I want to know the difference between 'people that run' and ' running people'in meaning.

  1. I know the people that run.
  2. I know the running people.

What is the difference between two sentences above?

  • Would add two clear examples based on "people that run" and "running people"?
    – Cardinal
    Commented Aug 31, 2016 at 10:09
  • As a native speaker of American English, I can say that it would be rare to use running people. For instance, we might say People that run everyday enjoy a healthy lifestyle but we wouldn't say Running people enjoy a healthy lifestyle. Likewise, your sentence number 2 would be rare. Commented Aug 31, 2016 at 10:30
  • "People who run" would normally be understood to mean "people who have chosen running as a form of physical exercise". "running people" might be any group of people who happen to be moving swiftly on their feet for some reason...Godzilla is coming, maybe, or there is a big sale.
    – TimR
    Commented Aug 31, 2016 at 11:18
  • In an election year, "people who run" could also refer to candidates.
    – J.R.
    Commented Sep 2, 2016 at 19:04

2 Answers 2


Your examples are not quite idiomatic.
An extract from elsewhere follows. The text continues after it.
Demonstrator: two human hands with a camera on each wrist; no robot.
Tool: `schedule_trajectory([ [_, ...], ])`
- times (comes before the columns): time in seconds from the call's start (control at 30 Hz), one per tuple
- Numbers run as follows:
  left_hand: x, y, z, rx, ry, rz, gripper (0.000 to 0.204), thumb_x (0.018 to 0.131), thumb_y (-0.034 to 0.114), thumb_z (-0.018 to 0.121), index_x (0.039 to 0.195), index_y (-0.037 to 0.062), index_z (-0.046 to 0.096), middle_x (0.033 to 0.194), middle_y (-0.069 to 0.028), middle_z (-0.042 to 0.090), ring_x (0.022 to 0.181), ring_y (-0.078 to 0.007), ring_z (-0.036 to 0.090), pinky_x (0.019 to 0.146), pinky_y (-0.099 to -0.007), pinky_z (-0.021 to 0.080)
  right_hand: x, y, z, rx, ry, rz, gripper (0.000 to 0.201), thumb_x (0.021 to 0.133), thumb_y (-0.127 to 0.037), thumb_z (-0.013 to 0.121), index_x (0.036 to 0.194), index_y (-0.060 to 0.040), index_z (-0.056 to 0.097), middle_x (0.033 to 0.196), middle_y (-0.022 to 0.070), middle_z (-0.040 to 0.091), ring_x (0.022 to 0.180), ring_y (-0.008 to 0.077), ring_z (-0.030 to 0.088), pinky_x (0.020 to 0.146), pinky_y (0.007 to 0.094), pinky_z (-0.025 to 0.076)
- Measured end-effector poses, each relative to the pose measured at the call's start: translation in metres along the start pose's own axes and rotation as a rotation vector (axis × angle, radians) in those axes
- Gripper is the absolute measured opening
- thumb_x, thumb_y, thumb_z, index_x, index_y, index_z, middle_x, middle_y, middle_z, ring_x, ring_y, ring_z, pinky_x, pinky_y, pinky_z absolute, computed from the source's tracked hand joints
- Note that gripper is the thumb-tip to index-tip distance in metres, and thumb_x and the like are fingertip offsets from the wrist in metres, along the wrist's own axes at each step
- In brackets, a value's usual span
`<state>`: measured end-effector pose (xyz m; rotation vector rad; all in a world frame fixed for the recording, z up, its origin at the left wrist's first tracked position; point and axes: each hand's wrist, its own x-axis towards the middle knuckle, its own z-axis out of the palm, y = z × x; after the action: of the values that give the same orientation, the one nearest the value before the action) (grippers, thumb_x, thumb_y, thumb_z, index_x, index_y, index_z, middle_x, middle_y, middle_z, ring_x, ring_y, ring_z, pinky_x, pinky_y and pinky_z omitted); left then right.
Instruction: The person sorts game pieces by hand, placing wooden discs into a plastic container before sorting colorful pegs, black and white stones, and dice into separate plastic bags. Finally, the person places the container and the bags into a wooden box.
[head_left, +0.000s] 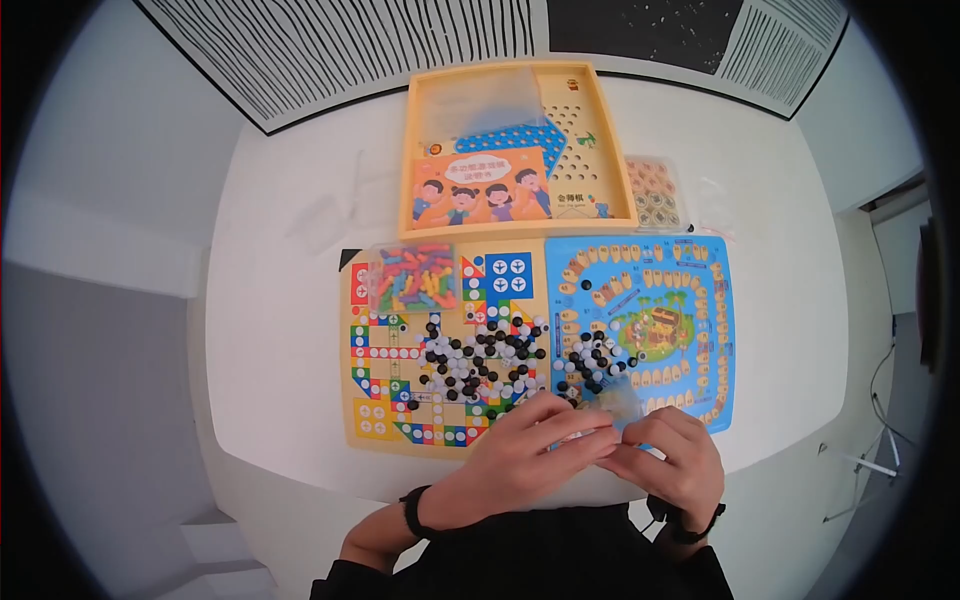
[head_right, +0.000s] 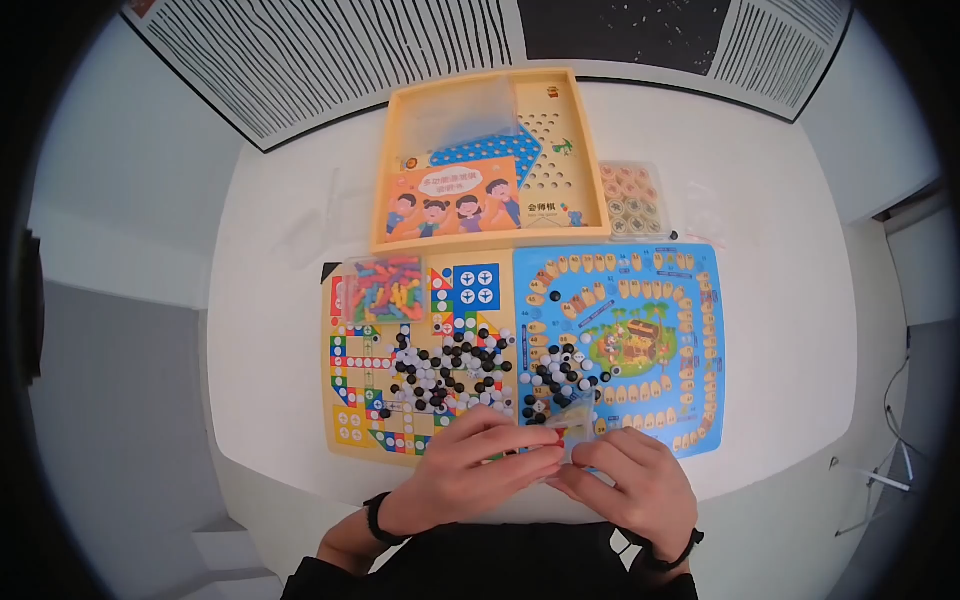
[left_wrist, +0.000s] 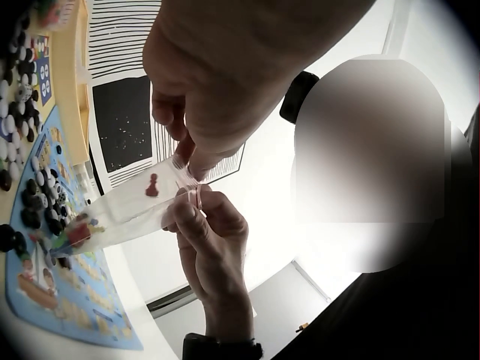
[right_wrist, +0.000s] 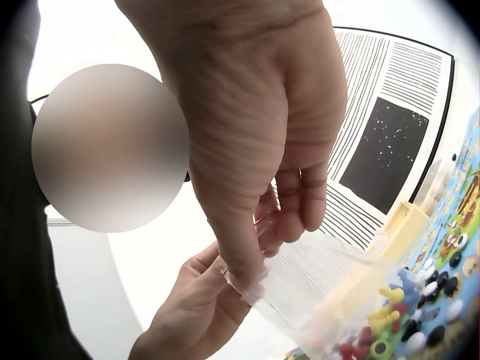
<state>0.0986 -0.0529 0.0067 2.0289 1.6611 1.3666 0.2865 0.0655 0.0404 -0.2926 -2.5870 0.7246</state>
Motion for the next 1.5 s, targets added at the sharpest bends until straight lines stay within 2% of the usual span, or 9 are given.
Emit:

We might say

Look at all those people running!

The boys over there are running, their parents are sitting down.


People that run every day do see health benefits.

In the first two examples we are observing the current activity of people; running is happening right now.

In the final example we are talking about people that on some specified occasions run. These people may not be running right now.


In British English:

"I know people that run" would refer to people who sometimes run, or that that is their hobby. An example would be "I know people who cycle and I know people that run".

"I know running people" sounds like bad English for that above.

The word "the" does not belong in either sentence.

As for the phrases:

"people that run" refers to people who sometimes run. Generally speaking, as a hobby. For example "I know people that run"

"running people" to me sounds like bad English for people who run for a hobby. Personally I would use the word "runners" for people who run as a hobby.

A phrase like "Look at all those running people" should be "Look at all those people running"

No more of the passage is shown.